TASK OBJECTIVE:
Quote the entries below from the line with "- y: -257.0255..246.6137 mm" through the line with "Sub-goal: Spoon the", both ends included, and only those lines.

DATA RECORDS:
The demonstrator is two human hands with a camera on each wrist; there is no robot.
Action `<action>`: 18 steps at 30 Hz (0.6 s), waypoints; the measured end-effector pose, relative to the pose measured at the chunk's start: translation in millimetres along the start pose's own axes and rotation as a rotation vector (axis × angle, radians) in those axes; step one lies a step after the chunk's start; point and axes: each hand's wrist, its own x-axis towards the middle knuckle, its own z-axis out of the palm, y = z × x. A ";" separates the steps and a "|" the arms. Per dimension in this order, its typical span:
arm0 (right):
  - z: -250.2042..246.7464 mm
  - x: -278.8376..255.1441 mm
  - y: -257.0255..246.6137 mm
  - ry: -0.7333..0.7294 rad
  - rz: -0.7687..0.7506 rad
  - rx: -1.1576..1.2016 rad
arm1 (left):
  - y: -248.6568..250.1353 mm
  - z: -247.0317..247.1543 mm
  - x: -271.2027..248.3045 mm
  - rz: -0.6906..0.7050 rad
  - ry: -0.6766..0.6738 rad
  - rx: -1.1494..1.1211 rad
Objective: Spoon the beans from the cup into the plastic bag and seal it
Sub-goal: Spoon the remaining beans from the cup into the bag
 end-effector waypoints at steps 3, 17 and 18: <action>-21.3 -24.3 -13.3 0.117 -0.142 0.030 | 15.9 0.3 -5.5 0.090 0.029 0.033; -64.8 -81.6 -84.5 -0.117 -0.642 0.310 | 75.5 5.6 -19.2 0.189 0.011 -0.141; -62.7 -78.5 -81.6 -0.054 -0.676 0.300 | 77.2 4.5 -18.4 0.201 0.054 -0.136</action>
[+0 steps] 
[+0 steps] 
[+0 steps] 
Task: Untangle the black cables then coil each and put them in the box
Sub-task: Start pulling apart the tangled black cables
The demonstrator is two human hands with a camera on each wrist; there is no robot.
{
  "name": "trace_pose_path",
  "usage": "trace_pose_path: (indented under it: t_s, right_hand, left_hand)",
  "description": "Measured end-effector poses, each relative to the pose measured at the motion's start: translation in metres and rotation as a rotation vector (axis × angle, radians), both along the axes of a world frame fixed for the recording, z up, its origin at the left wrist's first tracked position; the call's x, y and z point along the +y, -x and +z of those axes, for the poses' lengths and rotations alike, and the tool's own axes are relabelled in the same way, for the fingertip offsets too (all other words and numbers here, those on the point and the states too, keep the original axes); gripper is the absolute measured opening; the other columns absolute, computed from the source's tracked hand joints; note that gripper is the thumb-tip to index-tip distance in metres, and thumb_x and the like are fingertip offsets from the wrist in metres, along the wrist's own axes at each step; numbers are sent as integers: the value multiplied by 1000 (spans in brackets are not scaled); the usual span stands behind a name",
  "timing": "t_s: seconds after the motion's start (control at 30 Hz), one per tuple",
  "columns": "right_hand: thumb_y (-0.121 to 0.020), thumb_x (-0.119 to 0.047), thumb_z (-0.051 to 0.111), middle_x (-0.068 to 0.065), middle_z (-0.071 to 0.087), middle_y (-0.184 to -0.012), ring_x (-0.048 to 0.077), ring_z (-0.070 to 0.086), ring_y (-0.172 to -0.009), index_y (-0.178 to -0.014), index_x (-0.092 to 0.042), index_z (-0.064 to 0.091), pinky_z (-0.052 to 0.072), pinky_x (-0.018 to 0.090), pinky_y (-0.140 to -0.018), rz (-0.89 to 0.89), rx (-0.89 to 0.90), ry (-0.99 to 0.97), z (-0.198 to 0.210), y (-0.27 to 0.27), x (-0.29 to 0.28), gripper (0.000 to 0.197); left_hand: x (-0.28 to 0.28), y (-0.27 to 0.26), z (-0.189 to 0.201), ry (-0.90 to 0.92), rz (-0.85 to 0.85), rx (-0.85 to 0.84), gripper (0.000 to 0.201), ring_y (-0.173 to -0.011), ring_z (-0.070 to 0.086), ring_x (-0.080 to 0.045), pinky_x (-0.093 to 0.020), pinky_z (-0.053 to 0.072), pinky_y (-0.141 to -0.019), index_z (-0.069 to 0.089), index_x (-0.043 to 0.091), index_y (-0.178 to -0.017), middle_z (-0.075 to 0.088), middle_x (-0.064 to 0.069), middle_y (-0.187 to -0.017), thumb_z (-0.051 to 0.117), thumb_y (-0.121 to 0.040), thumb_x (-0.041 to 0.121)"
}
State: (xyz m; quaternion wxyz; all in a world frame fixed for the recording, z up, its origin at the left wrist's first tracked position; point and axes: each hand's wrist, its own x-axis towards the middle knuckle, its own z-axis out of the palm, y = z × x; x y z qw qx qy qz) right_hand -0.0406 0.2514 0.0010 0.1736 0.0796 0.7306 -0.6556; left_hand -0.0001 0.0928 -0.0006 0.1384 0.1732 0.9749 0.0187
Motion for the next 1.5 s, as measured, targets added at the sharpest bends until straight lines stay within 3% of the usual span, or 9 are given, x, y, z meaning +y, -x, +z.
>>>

RESPONSE TO THE TASK:
  - y: -257.0255..246.6137 mm
  - ry: -0.7333..0.7294 rad
  - rz: -0.7687..0.7506 rad
  - rx: -1.1576..1.2016 rad
arm1 (left):
  - y: -248.6568..250.1353 mm
  - z: -247.0317..247.1543 mm
  - x: -271.2027..248.3045 mm
  - rz: -0.6906..0.7050 rad
  - ry: -0.6766..0.6738 rad
  - rx: -1.1494..1.1211 rad
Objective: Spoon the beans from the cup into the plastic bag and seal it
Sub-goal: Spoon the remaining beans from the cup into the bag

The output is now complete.